**Problem**
Scan the listing below for the word "task" and copy every line where it occurs.

**Records**

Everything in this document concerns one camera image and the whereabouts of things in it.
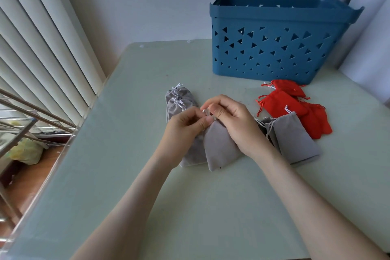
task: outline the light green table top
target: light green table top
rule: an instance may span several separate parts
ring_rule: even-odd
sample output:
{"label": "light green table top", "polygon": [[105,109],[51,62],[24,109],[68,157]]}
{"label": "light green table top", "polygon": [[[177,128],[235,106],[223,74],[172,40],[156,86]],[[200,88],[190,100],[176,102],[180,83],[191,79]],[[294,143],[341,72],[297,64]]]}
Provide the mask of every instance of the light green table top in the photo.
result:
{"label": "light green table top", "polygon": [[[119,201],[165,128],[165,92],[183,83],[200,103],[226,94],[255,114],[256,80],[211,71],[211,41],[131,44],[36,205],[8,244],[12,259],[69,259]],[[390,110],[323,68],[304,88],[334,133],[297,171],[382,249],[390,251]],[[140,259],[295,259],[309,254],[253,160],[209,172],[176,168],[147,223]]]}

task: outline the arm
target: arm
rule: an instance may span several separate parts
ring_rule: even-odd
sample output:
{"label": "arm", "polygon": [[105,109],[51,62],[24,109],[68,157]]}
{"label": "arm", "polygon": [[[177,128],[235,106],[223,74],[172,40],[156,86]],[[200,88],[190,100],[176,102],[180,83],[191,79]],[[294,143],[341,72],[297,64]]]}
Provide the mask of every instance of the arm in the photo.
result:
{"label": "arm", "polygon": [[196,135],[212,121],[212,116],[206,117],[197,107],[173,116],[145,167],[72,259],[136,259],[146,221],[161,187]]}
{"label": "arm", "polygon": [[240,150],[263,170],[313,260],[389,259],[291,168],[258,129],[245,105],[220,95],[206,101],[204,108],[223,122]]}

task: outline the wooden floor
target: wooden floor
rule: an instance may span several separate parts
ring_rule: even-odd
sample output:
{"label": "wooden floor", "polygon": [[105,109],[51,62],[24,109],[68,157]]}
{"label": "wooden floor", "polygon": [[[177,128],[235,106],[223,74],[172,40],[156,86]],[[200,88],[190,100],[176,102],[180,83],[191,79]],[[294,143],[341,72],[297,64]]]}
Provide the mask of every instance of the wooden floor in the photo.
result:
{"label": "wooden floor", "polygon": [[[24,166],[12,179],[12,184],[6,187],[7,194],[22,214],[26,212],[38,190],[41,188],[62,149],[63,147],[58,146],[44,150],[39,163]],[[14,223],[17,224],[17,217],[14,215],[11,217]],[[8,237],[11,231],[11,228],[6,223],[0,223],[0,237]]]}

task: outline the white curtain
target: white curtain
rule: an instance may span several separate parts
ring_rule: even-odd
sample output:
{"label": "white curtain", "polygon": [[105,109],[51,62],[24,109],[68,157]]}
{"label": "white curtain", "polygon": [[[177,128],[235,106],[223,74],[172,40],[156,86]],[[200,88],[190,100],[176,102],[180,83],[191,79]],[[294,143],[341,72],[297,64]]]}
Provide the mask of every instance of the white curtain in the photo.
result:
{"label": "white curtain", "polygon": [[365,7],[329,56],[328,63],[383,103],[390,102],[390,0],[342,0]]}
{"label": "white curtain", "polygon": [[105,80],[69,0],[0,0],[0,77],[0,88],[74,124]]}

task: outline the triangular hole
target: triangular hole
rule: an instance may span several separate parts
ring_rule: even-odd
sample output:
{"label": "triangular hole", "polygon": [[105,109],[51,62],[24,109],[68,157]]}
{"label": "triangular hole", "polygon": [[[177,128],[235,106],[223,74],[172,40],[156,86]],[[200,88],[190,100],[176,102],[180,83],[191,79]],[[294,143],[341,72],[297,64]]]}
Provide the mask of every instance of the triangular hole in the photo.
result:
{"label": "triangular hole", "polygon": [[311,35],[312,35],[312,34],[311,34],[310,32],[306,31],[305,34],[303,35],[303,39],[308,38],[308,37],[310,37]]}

**Exercise answer**
task: outline the light green table top
task: outline the arm
task: outline the wooden floor
task: outline the white curtain
task: outline the triangular hole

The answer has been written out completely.